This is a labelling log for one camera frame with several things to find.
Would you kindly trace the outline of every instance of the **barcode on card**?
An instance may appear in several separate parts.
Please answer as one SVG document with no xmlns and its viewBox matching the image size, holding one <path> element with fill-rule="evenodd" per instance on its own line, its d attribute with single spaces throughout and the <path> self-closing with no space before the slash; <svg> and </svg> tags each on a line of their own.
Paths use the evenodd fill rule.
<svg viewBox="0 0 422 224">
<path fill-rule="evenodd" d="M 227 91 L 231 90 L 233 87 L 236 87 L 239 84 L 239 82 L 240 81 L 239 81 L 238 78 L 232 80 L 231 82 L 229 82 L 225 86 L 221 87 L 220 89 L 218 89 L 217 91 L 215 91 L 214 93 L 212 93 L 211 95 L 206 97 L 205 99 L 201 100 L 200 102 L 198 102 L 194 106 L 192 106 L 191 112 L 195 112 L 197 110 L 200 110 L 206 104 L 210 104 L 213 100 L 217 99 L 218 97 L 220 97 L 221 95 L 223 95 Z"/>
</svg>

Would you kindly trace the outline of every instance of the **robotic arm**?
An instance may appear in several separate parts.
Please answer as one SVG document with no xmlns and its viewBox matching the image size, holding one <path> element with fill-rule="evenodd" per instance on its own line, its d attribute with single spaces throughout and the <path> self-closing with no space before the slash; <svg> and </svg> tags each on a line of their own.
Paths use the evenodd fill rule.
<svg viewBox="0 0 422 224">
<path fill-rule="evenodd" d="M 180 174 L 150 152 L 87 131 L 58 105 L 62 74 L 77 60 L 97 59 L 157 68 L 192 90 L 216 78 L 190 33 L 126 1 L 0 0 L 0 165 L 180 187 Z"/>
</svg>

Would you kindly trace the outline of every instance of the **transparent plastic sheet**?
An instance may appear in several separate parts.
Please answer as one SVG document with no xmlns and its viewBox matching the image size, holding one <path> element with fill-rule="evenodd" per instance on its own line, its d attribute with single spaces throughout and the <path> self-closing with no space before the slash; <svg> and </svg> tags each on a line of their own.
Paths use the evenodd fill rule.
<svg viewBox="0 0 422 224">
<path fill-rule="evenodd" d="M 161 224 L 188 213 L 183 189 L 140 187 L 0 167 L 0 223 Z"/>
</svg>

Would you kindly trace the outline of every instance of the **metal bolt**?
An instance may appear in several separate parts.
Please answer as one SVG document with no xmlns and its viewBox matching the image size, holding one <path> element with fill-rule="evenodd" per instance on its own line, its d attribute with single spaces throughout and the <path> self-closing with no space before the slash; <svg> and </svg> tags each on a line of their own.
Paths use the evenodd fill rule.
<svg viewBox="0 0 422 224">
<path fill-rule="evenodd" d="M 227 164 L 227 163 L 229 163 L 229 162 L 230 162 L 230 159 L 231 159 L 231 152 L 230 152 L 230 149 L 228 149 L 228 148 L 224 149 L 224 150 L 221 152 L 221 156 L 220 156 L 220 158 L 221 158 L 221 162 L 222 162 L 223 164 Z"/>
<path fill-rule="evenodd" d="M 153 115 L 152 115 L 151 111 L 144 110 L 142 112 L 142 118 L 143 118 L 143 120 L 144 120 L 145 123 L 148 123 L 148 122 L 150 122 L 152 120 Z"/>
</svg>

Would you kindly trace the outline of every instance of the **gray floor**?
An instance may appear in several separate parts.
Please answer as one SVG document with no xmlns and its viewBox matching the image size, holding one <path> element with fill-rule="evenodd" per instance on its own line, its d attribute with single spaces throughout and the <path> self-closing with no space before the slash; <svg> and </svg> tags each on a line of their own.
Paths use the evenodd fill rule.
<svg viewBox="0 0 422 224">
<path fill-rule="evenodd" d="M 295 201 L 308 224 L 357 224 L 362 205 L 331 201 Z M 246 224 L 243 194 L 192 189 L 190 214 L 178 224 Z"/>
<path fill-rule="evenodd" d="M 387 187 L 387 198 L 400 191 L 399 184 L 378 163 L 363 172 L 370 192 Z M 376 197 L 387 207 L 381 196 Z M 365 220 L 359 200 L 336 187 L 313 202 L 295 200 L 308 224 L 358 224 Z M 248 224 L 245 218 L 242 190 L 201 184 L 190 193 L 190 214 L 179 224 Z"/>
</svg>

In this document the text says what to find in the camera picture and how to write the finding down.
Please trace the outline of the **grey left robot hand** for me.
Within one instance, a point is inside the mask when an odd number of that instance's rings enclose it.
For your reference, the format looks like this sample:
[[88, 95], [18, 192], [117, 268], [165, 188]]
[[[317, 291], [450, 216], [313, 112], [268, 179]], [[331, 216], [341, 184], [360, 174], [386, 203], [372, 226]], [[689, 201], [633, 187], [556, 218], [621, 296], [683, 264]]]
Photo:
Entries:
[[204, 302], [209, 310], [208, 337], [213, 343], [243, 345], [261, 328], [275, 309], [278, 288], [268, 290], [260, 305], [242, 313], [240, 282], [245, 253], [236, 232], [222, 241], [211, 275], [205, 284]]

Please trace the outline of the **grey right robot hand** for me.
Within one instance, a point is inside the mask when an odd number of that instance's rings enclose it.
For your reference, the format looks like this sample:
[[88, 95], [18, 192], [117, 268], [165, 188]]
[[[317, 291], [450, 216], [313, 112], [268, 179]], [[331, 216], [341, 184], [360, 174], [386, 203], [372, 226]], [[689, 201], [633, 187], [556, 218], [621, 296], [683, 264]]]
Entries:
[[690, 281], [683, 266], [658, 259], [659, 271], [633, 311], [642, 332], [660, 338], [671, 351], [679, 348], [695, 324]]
• • •
WHAT IS EXPECTED
What lines in the listing contain "hand"? Copy them all.

RESPONSE TO THIS TASK
Please trace the outline of the **grey left robot hand** for me.
Please trace the outline of the **grey right robot hand** for me.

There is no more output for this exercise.